_PROBLEM REQUIREMENTS_
Lines below that include the word "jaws" should each be copied.
- - - -
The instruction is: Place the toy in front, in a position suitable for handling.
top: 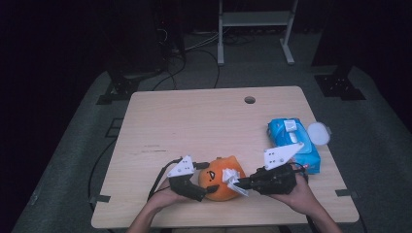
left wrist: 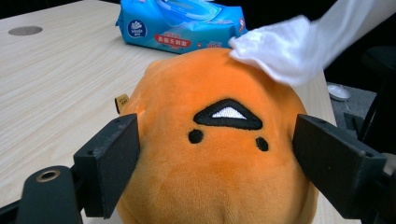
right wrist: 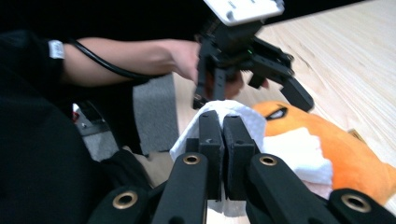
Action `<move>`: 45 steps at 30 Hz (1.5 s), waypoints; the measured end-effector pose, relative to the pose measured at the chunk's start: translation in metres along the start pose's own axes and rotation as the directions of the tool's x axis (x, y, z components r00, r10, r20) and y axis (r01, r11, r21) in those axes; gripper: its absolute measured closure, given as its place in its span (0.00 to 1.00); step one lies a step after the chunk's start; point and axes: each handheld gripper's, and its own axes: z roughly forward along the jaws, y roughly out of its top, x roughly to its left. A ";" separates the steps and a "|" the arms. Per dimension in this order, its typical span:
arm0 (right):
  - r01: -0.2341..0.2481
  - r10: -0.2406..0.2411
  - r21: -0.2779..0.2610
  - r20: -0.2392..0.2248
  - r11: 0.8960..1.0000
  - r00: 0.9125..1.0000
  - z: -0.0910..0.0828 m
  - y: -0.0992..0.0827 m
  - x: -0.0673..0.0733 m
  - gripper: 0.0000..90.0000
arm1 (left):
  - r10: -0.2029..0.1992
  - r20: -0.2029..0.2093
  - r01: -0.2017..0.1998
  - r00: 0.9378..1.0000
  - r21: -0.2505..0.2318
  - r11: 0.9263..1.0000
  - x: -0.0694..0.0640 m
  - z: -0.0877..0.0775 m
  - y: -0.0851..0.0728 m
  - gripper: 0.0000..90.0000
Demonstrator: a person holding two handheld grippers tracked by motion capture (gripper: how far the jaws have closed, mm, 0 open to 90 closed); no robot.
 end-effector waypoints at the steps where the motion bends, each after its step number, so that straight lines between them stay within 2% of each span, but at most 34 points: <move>1: 0.000 0.000 0.000 0.000 1.000 1.000 0.000 0.000 0.000 0.97 | 0.000 0.000 0.000 1.000 0.000 1.000 0.000 0.000 0.000 0.17; 2: 0.001 -0.002 0.024 0.054 1.000 0.999 0.004 -0.001 -0.006 0.96 | 0.001 -0.001 -0.001 1.000 -0.001 1.000 0.000 0.000 0.000 0.17; 3: 0.001 -0.002 0.024 0.054 1.000 0.999 0.004 -0.001 -0.006 0.96 | 0.001 -0.001 -0.001 1.000 -0.001 1.000 0.000 0.000 0.000 0.17; 5: 0.008 -0.013 0.042 0.103 0.999 0.995 0.010 -0.004 -0.012 0.96 | 0.005 -0.002 -0.005 1.000 -0.001 1.000 0.000 0.001 0.000 0.17; 6: 0.014 -0.021 0.055 0.137 0.998 0.990 0.014 -0.006 -0.015 0.96 | 0.005 -0.002 -0.005 1.000 -0.001 1.000 0.000 0.001 0.000 0.17; 9: 0.027 -0.049 0.112 0.199 0.993 0.979 0.031 -0.019 -0.021 0.95 | 0.001 -0.001 -0.001 1.000 -0.001 1.000 0.000 0.001 0.000 0.17; 13: 0.042 -0.066 0.107 0.224 0.993 0.972 0.037 -0.027 -0.019 0.90 | 0.007 0.001 -0.007 1.000 0.009 1.000 -0.001 0.002 0.000 0.17; 15: 0.079 -0.104 0.111 0.247 0.991 0.963 0.038 -0.030 -0.017 0.84 | 0.005 0.000 -0.005 1.000 0.010 1.000 -0.001 0.002 0.000 0.17; 16: 0.115 -0.141 0.116 0.254 0.987 0.957 0.040 -0.033 -0.014 0.77 | 0.002 0.000 -0.002 1.000 0.015 1.000 -0.001 0.002 0.001 0.17; 17: 0.115 -0.141 0.116 0.254 0.987 0.957 0.040 -0.033 -0.014 0.77 | 0.002 0.000 -0.002 1.000 0.015 1.000 -0.001 0.002 0.001 0.18; 18: 0.156 -0.187 0.132 0.279 0.979 0.942 0.044 -0.036 -0.011 0.75 | -0.005 0.001 0.005 1.000 0.021 1.000 -0.001 0.003 0.000 0.18; 19: 0.156 -0.187 0.132 0.279 0.979 0.942 0.044 -0.036 -0.011 0.75 | -0.005 0.001 0.005 1.000 0.021 1.000 -0.001 0.003 0.000 0.18; 20: 0.186 -0.223 0.146 0.307 0.972 0.925 0.047 -0.036 -0.008 0.75 | -0.007 -0.005 0.007 1.000 0.034 0.999 -0.002 0.004 0.001 0.18; 21: 0.186 -0.223 0.146 0.307 0.972 0.925 0.047 -0.036 -0.008 0.75 | -0.007 -0.005 0.007 1.000 0.034 0.999 -0.002 0.004 0.001 0.18; 22: 0.214 -0.255 0.157 0.328 0.964 0.910 0.050 -0.036 -0.006 0.74 | -0.006 -0.006 0.006 1.000 0.046 0.999 -0.002 0.004 0.001 0.18; 23: 0.214 -0.255 0.157 0.328 0.964 0.910 0.050 -0.036 -0.006 0.74 | -0.006 -0.006 0.006 1.000 0.046 0.999 -0.002 0.004 0.001 0.18; 24: 0.243 -0.290 0.172 0.349 0.955 0.891 0.053 -0.036 -0.004 0.74 | -0.007 -0.006 0.007 1.000 0.054 0.998 -0.002 0.004 0.002 0.19; 25: 0.243 -0.290 0.172 0.349 0.955 0.891 0.053 -0.036 -0.004 0.74 | -0.005 -0.006 0.006 1.000 0.057 0.998 -0.003 0.004 0.002 0.19; 27: 0.272 -0.324 0.187 0.368 0.944 0.872 0.056 -0.037 -0.004 0.73 | 0.000 -0.009 0.001 1.000 0.065 0.998 -0.002 0.005 0.002 0.19; 28: 0.279 -0.332 0.189 0.370 0.941 0.868 0.057 -0.037 -0.004 0.73 | -0.001 -0.009 0.002 1.000 0.066 0.998 -0.002 0.005 0.003 0.19; 30: 0.274 -0.321 0.177 0.367 0.945 0.873 0.054 -0.036 -0.005 0.71 | -0.001 -0.016 0.002 1.000 0.065 0.998 -0.002 0.004 0.003 0.19; 33: 0.270 -0.320 0.180 0.377 0.946 0.869 0.052 -0.036 -0.005 0.69 | 0.001 -0.022 0.001 1.000 0.063 0.998 -0.002 0.005 0.003 0.19; 35: 0.291 -0.349 0.200 0.394 0.936 0.851 0.052 -0.035 -0.002 0.67 | 0.006 -0.032 -0.004 0.999 0.058 0.998 -0.002 0.005 0.003 0.19; 36: 0.291 -0.349 0.200 0.394 0.936 0.851 0.052 -0.035 -0.002 0.67 | 0.006 -0.032 -0.004 0.999 0.058 0.998 -0.002 0.005 0.003 0.19; 37: 0.301 -0.362 0.209 0.401 0.930 0.841 0.052 -0.034 0.000 0.66 | 0.009 -0.035 -0.007 0.999 0.058 0.998 -0.002 0.005 0.003 0.19; 38: 0.301 -0.363 0.211 0.406 0.930 0.839 0.052 -0.033 0.001 0.65 | 0.009 -0.038 -0.007 0.999 0.058 0.998 -0.003 0.005 0.003 0.19; 39: 0.297 -0.361 0.213 0.404 0.931 0.841 0.051 -0.033 0.000 0.65 | 0.009 -0.039 -0.006 0.999 0.058 0.998 -0.003 0.005 0.003 0.19; 40: 0.283 -0.343 0.204 0.397 0.937 0.852 0.052 -0.034 -0.003 0.65 | 0.011 -0.039 -0.008 0.999 0.061 0.998 -0.003 0.005 0.003 0.19; 41: 0.283 -0.343 0.204 0.397 0.937 0.852 0.052 -0.034 -0.003 0.65 | 0.015 -0.037 -0.012 0.999 0.068 0.998 -0.003 0.006 0.004 0.19; 42: 0.263 -0.321 0.196 0.386 0.945 0.865 0.055 -0.036 -0.007 0.64 | 0.022 -0.037 -0.019 0.999 0.074 0.997 -0.003 0.006 0.004 0.19; 43: 0.263 -0.321 0.196 0.386 0.945 0.865 0.055 -0.036 -0.007 0.64 | 0.026 -0.036 -0.023 0.999 0.078 0.997 -0.004 0.006 0.004 0.19; 44: 0.237 -0.293 0.189 0.376 0.953 0.879 0.059 -0.040 -0.012 0.64 | 0.023 -0.037 -0.020 0.999 0.081 0.997 -0.004 0.007 0.004 0.19; 45: 0.237 -0.293 0.189 0.376 0.953 0.879 0.059 -0.040 -0.012 0.64 | 0.026 -0.037 -0.023 0.999 0.086 0.996 -0.005 0.007 0.005 0.19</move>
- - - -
_THE COMPLETED TASK_
Action `<move>`: 45 steps at 30 Hz (1.5 s), waypoints; the measured end-effector pose, relative to the pose measured at the chunk's start: translation in metres along the start pose's own axes and rotation as the directions of the tool's x axis (x, y, z components r00, r10, r20) and y axis (r01, r11, r21) in those axes; gripper: its absolute measured closure, given as its place in its span (0.00 to 1.00); step one lies a step after the chunk's start; point and axes: each handheld gripper's, and its own axes: z roughly forward along the jaws, y roughly out of its top, x roughly to its left. A ";" separates the steps and a "|" the arms. Per dimension in this order, its typical span:
Demonstrator: a person holding two handheld grippers tracked by motion capture (gripper: how far the jaws have closed, mm, 0 open to 90 closed); no robot.

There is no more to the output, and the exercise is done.